• [What you will do] Give the number of lines below that contain the word "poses", and nothing else.

================

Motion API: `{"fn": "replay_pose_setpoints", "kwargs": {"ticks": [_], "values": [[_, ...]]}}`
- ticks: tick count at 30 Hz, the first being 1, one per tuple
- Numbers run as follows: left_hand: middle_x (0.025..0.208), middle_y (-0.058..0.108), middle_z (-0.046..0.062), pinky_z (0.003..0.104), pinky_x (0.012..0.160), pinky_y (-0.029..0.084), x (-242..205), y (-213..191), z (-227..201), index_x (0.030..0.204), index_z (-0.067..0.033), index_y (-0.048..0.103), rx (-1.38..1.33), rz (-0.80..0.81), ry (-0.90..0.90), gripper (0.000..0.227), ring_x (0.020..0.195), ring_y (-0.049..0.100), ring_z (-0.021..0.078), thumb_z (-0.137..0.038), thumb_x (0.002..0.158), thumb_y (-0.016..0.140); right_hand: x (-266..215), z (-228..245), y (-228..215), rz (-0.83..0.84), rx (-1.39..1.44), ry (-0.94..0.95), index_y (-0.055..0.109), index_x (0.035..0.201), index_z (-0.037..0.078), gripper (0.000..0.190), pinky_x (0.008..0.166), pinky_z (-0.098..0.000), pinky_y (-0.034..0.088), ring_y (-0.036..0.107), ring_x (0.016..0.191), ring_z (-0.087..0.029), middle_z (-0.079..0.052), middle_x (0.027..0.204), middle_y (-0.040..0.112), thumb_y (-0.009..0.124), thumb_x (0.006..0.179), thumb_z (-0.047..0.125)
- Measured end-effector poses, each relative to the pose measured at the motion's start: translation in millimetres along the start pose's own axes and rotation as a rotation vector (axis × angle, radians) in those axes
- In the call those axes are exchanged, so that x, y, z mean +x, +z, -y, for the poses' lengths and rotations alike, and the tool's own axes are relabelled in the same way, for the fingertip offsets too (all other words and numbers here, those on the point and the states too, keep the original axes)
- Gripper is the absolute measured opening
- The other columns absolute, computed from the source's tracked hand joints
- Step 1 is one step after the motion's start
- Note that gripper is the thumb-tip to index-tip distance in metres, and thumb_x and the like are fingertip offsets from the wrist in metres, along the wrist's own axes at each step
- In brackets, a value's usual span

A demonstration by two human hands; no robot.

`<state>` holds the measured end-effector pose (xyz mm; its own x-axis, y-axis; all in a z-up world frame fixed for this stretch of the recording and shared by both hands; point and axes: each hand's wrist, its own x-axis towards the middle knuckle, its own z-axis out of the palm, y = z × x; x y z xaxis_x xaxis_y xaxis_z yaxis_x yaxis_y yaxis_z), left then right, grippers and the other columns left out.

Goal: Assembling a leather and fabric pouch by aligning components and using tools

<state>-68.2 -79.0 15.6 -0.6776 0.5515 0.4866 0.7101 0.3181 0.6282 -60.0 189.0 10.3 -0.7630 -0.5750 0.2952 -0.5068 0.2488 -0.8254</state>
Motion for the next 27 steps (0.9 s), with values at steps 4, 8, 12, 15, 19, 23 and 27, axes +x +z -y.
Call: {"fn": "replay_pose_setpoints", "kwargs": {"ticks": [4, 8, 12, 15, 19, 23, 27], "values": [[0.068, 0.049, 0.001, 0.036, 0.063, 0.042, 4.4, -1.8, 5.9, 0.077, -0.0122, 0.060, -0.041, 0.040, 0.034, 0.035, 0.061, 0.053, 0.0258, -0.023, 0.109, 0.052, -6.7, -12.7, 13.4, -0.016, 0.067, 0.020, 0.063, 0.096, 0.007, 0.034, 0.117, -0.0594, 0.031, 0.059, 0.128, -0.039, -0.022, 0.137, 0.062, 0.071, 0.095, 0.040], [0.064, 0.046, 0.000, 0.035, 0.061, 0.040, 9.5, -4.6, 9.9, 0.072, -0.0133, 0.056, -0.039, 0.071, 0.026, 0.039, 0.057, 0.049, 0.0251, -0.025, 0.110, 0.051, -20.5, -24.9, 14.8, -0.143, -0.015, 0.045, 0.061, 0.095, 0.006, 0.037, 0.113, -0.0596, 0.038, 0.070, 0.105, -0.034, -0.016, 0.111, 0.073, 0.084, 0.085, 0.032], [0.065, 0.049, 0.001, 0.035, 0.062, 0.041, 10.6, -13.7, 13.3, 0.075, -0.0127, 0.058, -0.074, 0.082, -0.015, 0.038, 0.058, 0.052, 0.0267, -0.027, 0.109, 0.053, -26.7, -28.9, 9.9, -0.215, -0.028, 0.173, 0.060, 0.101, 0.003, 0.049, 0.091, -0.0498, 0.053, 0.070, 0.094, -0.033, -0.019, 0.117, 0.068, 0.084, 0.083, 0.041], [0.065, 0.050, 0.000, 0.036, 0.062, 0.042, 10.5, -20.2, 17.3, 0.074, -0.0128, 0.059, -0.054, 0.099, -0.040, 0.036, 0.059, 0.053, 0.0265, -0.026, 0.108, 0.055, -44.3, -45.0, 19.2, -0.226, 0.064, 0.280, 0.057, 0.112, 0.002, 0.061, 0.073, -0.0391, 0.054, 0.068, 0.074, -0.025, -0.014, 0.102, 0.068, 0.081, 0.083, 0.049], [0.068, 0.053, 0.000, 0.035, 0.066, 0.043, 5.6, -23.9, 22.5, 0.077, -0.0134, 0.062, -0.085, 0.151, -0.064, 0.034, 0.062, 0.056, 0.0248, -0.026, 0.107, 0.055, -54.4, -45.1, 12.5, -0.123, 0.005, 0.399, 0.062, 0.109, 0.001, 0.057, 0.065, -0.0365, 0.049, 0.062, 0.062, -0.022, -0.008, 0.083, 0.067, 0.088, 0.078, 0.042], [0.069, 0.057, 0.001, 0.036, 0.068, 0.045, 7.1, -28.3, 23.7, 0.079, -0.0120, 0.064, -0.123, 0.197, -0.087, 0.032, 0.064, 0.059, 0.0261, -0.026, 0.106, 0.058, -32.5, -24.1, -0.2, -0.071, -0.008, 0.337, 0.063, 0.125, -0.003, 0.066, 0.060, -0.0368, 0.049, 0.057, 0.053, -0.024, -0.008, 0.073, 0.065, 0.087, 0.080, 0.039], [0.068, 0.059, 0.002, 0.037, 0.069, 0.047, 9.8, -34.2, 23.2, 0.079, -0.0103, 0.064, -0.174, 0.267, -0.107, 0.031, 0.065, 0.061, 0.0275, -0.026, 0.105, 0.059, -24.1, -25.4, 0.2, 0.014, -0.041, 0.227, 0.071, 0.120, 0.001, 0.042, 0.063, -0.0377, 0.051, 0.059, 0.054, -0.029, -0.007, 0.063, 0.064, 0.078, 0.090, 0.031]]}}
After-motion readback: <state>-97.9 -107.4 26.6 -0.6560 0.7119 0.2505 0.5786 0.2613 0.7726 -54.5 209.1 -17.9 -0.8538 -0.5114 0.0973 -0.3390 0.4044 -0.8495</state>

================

• [Answer box] 2